David Simas dgs at slac.stanford.edu
Tue Mar 31 13:57:03 EDT 2009


On Mon, Mar 30, 2009 at 02:14:50PM +0100, J?rg Sa?mannshausen wrote:
> Dear all,
> 
> I am having this rather anoying problem with the parallel execution of 
> one of the programs (GAMESS US version) on our cluster. The error 
> message is:
> 
>  TCP connect error: ECONNREFUSED.
>  TCP: Connect failed. comp10 -> comp02.chem.strath.ac.uk:42208.
>  A fatal error occurred on DDI Process 0.
>  TCP connect error: ECONNREFUSED.
>  TCP: Connect failed. comp10 -> comp02.chem.strath.ac.uk:42208.
>  A fatal error occurred on DDI Process 60.
>  TCP connect error: ECONNREFUSED.
>  TCP: Connect failed. comp10 -> comp02.chem.strath.ac.uk:42208.
>  A fatal error occurred on DDI Process 2.
>  TCP connect error: ECONNREFUSED.
> 
> [ ... ]
> 
> Eventually, the ddicick tips over and the whole thing crashes.

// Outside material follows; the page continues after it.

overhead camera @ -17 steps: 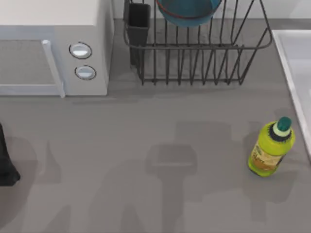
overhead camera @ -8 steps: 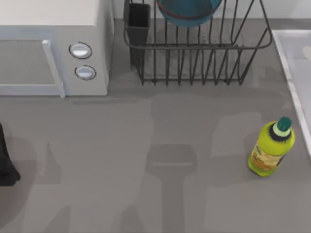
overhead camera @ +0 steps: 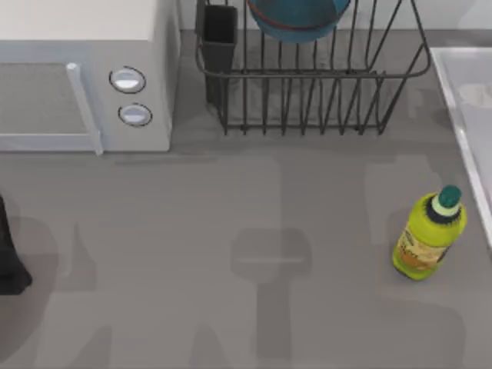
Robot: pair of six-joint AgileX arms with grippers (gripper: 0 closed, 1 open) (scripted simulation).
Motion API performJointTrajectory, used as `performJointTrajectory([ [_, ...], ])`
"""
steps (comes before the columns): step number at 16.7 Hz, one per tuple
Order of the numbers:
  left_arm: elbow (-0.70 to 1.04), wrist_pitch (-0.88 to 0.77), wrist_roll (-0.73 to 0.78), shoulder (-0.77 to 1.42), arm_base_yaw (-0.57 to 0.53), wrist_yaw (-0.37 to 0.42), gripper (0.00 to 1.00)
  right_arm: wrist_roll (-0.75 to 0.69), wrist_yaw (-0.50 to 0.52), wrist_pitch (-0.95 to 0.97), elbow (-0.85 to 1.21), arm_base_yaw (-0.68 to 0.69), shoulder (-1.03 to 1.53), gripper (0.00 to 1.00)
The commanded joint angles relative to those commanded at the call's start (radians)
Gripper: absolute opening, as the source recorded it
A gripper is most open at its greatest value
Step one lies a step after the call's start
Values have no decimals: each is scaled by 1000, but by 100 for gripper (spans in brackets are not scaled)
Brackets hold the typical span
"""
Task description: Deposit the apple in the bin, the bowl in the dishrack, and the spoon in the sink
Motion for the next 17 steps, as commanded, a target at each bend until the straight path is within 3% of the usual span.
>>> performJointTrajectory([
  [10,0,0,0,0,0,0,100,-14,5,-1,34,2,25,0],
  [17,0,0,0,0,0,0,100,-15,5,209,-300,8,-71,0],
])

The 
> program is using rsh (yes, I know, security, I did not install the 
> cluster!) and I can rsh comp10 -> comp02 and there is no firewall 
> installed between the nodes (at least, not that I am aware of). Trying 
> to run the same job with the same number of nodes will fail X times and 
> at X+1 suddenly work. I could not work out a pattern for that (other 
> that I get exponentially annoyed). Right now, there is only one gigabit 
> network connecting the cluster, so nfs, mpi etc. is all running over one 
> interface (again, I did not set up the cluster).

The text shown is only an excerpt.